## Problem requirements
If a line in the data below holds the word "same", copy it.
===== Exercise material
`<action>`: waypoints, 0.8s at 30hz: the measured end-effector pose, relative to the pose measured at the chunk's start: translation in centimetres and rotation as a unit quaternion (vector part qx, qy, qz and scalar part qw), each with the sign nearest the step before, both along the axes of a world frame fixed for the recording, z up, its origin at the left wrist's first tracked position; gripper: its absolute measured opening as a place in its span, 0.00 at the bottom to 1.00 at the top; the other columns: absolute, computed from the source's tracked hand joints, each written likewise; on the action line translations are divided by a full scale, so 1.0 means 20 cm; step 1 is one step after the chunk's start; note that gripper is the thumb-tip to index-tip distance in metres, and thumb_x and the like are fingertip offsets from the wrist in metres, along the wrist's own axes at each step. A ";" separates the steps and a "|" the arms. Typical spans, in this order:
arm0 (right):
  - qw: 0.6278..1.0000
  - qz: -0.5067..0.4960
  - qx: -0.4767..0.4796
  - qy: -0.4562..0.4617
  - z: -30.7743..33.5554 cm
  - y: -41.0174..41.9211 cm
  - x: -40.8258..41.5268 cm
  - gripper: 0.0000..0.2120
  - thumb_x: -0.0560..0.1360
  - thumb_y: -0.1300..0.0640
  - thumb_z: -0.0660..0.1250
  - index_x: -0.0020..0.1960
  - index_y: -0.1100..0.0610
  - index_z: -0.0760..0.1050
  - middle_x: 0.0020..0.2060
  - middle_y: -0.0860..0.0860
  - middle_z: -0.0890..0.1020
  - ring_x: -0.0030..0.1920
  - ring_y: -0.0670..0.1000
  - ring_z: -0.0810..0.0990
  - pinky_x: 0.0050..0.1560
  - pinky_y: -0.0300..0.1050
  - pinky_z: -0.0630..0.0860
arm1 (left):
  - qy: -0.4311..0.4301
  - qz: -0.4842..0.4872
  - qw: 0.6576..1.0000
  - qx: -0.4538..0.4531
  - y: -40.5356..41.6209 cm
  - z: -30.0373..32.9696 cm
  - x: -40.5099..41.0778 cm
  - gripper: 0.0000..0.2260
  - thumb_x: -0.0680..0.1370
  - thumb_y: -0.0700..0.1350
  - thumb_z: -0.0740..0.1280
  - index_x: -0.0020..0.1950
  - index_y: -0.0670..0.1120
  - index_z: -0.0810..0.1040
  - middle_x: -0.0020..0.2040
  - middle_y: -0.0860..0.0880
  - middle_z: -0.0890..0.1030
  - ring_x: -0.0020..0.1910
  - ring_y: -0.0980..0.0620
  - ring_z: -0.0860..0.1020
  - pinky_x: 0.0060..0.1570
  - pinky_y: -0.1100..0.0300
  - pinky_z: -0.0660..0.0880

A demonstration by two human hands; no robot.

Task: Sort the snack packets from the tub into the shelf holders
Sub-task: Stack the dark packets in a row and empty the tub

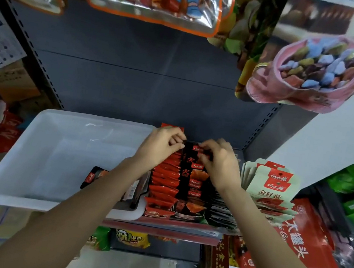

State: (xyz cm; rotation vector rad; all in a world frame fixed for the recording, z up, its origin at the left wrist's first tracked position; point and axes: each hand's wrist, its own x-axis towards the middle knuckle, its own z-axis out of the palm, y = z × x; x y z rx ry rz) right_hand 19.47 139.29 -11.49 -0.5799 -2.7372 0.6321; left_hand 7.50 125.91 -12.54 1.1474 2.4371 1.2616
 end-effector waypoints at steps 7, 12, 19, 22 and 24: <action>0.992 0.120 -0.034 0.004 -0.01 -0.38 -0.22 0.11 0.74 0.63 0.66 0.56 0.59 0.78 0.53 0.55 0.78 0.55 0.56 0.75 0.56 0.49 0.73 | -0.088 0.094 0.990 -0.060 -0.40 -0.16 -0.18 0.07 0.73 0.36 0.69 0.50 0.43 0.79 0.47 0.45 0.81 0.46 0.49 0.79 0.50 0.61 0.74; 0.968 0.174 -0.044 -0.177 -0.16 -0.71 -0.42 0.18 0.77 0.57 0.63 0.65 0.59 0.71 0.60 0.59 0.74 0.60 0.59 0.74 0.58 0.52 0.73 | -0.119 0.172 0.968 -0.142 -0.74 -0.39 -0.26 0.08 0.75 0.33 0.65 0.53 0.38 0.79 0.55 0.40 0.80 0.56 0.42 0.78 0.57 0.55 0.73; 0.895 0.196 0.043 -0.399 -0.40 -1.00 -0.53 0.21 0.78 0.53 0.61 0.68 0.58 0.66 0.65 0.56 0.71 0.65 0.58 0.70 0.61 0.53 0.71 | -0.154 0.063 0.930 -0.328 -0.98 -0.55 -0.31 0.14 0.78 0.37 0.62 0.64 0.39 0.73 0.63 0.40 0.75 0.61 0.42 0.74 0.57 0.55 0.69; 0.878 0.207 0.113 -0.417 -0.45 -1.10 -0.54 0.19 0.77 0.58 0.63 0.67 0.61 0.67 0.64 0.57 0.72 0.65 0.59 0.71 0.60 0.56 0.71 | -0.210 0.066 0.930 -0.295 -1.02 -0.55 -0.31 0.16 0.80 0.36 0.59 0.67 0.40 0.72 0.65 0.41 0.74 0.64 0.43 0.72 0.60 0.60 0.66; 0.871 0.215 0.158 -0.412 -0.47 -1.13 -0.56 0.17 0.78 0.60 0.60 0.66 0.63 0.67 0.63 0.59 0.73 0.64 0.60 0.72 0.59 0.55 0.72 | -0.237 0.074 0.928 -0.278 -1.03 -0.56 -0.34 0.17 0.81 0.36 0.57 0.70 0.41 0.70 0.68 0.41 0.72 0.66 0.43 0.70 0.64 0.57 0.66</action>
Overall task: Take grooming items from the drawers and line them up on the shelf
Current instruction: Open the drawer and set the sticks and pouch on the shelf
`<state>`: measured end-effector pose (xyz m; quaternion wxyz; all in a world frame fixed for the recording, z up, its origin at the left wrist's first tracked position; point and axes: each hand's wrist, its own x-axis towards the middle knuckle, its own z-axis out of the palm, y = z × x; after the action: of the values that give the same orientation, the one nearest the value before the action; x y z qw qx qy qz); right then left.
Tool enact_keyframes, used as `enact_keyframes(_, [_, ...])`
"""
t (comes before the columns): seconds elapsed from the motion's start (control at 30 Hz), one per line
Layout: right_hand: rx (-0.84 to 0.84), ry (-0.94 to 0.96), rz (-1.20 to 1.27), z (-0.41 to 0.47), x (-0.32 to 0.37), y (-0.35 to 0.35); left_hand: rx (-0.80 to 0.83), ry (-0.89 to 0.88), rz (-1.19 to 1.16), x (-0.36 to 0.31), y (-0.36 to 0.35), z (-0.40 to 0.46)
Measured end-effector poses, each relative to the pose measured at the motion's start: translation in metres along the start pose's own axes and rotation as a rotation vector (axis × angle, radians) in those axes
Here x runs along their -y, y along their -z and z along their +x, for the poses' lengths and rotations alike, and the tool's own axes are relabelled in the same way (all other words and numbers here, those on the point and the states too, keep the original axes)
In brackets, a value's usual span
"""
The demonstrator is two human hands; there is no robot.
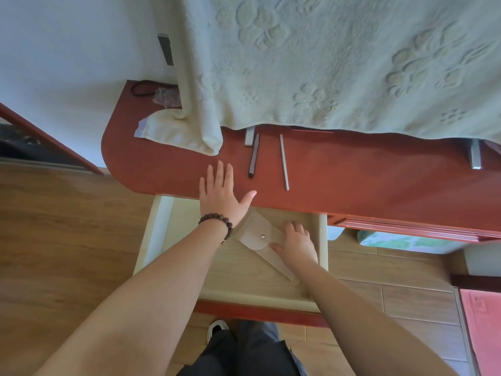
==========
## Response
`<state>`: measured end-effector pose (xyz m; quaternion wxyz; all in a world frame fixed for the recording, z up, its origin at the left wrist's first tracked position; point and axes: each hand's wrist, its own x-axis towards the middle knuckle, its own z-axis out of the palm, y = z × x; after the action: of the values that give the same orientation, the one nearest the value before the action; x y z qw qx qy qz); right then left.
Here x runs along their -y, y along their -z and z along their +x, for the poses' lengths and rotations alike, and the tool's own axes are relabelled in the same way (all other words and numbers here, those on the point and the states too, keep the original axes)

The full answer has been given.